--- WHAT THIS TASK INVOLVES ---
Word for word, print all of the lines below.

Stored records

=== Begin Enclosure ===

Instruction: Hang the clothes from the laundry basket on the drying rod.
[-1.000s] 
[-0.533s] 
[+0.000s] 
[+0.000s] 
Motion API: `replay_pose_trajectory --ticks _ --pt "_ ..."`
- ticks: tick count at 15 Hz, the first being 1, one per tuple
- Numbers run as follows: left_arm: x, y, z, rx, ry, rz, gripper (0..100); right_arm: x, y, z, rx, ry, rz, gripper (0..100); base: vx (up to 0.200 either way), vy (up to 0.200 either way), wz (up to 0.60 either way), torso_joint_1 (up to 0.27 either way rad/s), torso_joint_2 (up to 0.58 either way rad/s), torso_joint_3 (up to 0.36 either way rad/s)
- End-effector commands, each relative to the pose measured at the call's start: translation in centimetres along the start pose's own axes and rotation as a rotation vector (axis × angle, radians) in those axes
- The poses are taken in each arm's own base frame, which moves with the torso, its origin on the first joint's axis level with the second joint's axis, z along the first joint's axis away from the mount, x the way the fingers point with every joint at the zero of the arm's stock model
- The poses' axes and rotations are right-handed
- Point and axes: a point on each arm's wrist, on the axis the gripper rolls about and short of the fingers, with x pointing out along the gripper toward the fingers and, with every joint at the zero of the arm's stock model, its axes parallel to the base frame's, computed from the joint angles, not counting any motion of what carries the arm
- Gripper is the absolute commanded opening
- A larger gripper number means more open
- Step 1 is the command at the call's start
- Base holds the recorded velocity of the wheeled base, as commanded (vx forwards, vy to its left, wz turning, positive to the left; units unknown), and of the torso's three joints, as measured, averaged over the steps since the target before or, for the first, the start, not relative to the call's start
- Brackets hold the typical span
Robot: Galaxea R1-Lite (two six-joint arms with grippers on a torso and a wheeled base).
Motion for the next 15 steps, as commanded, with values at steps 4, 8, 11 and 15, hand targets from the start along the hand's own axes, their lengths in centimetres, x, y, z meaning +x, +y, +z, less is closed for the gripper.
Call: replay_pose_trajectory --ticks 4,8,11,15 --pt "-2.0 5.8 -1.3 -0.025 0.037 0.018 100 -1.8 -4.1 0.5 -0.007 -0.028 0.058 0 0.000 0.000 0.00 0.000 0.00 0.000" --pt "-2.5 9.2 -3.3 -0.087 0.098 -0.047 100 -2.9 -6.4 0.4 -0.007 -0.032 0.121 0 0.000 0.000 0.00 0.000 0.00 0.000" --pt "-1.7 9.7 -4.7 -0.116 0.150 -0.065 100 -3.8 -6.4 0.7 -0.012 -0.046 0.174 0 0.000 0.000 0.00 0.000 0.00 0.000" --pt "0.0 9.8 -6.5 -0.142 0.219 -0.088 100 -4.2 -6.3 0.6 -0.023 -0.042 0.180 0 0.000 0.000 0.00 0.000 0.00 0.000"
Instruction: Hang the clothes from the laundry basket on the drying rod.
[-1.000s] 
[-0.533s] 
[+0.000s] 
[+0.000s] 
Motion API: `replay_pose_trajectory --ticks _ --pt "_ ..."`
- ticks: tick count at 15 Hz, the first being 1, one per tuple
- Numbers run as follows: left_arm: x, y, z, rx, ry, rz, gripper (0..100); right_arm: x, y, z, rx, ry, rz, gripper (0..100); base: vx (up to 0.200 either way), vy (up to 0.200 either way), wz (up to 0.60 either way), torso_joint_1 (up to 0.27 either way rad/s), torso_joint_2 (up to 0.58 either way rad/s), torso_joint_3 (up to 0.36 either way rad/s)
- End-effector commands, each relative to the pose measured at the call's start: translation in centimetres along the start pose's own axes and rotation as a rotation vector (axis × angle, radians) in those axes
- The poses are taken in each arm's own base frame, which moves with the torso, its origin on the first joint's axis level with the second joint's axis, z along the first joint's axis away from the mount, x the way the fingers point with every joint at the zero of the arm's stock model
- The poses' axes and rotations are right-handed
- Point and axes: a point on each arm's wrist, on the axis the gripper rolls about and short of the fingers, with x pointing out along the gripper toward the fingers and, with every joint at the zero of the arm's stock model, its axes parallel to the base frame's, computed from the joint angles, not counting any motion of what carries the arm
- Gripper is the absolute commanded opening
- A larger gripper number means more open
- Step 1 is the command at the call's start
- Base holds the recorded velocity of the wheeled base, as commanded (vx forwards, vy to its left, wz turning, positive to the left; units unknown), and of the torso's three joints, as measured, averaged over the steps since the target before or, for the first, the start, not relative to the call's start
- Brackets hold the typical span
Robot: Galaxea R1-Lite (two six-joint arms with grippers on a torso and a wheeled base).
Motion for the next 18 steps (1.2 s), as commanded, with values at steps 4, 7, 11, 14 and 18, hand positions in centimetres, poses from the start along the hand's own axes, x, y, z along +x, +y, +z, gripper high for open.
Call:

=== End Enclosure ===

--- RESPONSE TO THIS TASK ---
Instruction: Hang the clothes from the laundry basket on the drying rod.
[-1.000s] 
[-0.533s] 
[+0.000s] 
[+0.000s] 
Motion API: `replay_pose_trajectory --ticks _ --pt "_ ..."`
- ticks: tick count at 15 Hz, the first being 1, one per tuple
- Numbers run as follows: left_arm: x, y, z, rx, ry, rz, gripper (0..100); right_arm: x, y, z, rx, ry, rz, gripper (0..100); base: vx (up to 0.200 either way), vy (up to 0.200 either way), wz (up to 0.60 either way), torso_joint_1 (up to 0.27 either way rad/s), torso_joint_2 (up to 0.58 either way rad/s), torso_joint_3 (up to 0.36 either way rad/s)
- End-effector commands, each relative to the pose measured at the call's start: translation in centimetres along the start pose's own axes and rotation as a rotation vector (axis × angle, radians) in those axes
- The poses are taken in each arm's own base frame, which moves with the torso, its origin on the first joint's axis level with the second joint's axis, z along the first joint's axis away from the mount, x the way the fingers point with every joint at the zero of the arm's stock model
- The poses' axes and rotations are right-handed
- Point and axes: a point on each arm's wrist, on the axis the gripper rolls about and short of the fingers, with x pointing out along the gripper toward the fingers and, with every joint at the zero of the arm's stock model, its axes parallel to the base frame's, computed from the joint angles, not counting any motion of what carries the arm
- Gripper is the absolute commanded opening
- A larger gripper number means more open
- Step 1 is the command at the call's start
- Base holds the recorded velocity of the wheeled base, as commanded (vx forwards, vy to its left, wz turning, positive to the left; units unknown), and of the torso's three joints, as measured, averaged over the steps since the target before or, for the first, the start, not relative to the call's start
- Brackets hold the typical span
Robot: Galaxea R1-Lite (two six-joint arms with grippers on a torso and a wheeled base).
Motion for the next 15 steps, as commanded, with values at steps 4, 8, 11 and 15, hand targets from the start along the hand's own axes, their lengths in centimetres, x, y, z meaning +x, +y, +z, less is closed for the gripper.
Call: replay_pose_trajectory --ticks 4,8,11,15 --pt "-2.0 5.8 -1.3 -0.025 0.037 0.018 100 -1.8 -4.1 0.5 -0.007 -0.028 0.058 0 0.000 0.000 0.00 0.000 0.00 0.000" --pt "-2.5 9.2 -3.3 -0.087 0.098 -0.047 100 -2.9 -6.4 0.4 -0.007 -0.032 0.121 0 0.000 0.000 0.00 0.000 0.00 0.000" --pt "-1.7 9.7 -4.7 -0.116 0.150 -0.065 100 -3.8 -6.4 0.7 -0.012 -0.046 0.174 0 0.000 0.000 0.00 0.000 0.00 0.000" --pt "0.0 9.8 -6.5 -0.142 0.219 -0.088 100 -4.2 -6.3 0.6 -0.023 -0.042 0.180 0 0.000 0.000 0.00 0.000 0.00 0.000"
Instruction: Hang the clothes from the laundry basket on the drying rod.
[-1.000s] 
[-0.533s] 
[+0.000s] 
[+0.000s] 
Motion API: `replay_pose_trajectory --ticks _ --pt "_ ..."`
- ticks: tick count at 15 Hz, the first being 1, one per tuple
- Numbers run as follows: left_arm: x, y, z, rx, ry, rz, gripper (0..100); right_arm: x, y, z, rx, ry, rz, gripper (0..100); base: vx (up to 0.200 either way), vy (up to 0.200 either way), wz (up to 0.60 either way), torso_joint_1 (up to 0.27 either way rad/s), torso_joint_2 (up to 0.58 either way rad/s), torso_joint_3 (up to 0.36 either way rad/s)
- End-effector commands, each relative to the pose measured at the call's start: translation in centimetres along the start pose's own axes and rotation as a rotation vector (axis × angle, radians) in those axes
- The poses are taken in each arm's own base frame, which moves with the torso, its origin on the first joint's axis level with the second joint's axis, z along the first joint's axis away from the mount, x the way the fingers point with every joint at the zero of the arm's stock model
- The poses' axes and rotations are right-handed
- Point and axes: a point on each arm's wrist, on the axis the gripper rolls about and short of the fingers, with x pointing out along the gripper toward the fingers and, with every joint at the zero of the arm's stock model, its axes parallel to the base frame's, computed from the joint angles, not counting any motion of what carries the arm
- Gripper is the absolute commanded opening
- A larger gripper number means more open
- Step 1 is the command at the call's start
- Base holds the recorded velocity of the wheeled base, as commanded (vx forwards, vy to its left, wz turning, positive to the left; units unknown), and of the torso's three joints, as measured, averaged over the steps since the target before or, for the first, the start, not relative to the call's start
- Brackets hold the typical span
Robot: Galaxea R1-Lite (two six-joint arms with grippers on a torso and a wheeled base).
Motion for the next 18 steps (1.2 s), as commanded, with values at steps 4, 7, 11, 14 and 18, hand positions in centimetres, poses from the start along the hand's own axes, x, y, z along +x, +y, +z, gripper high for open.
Call:

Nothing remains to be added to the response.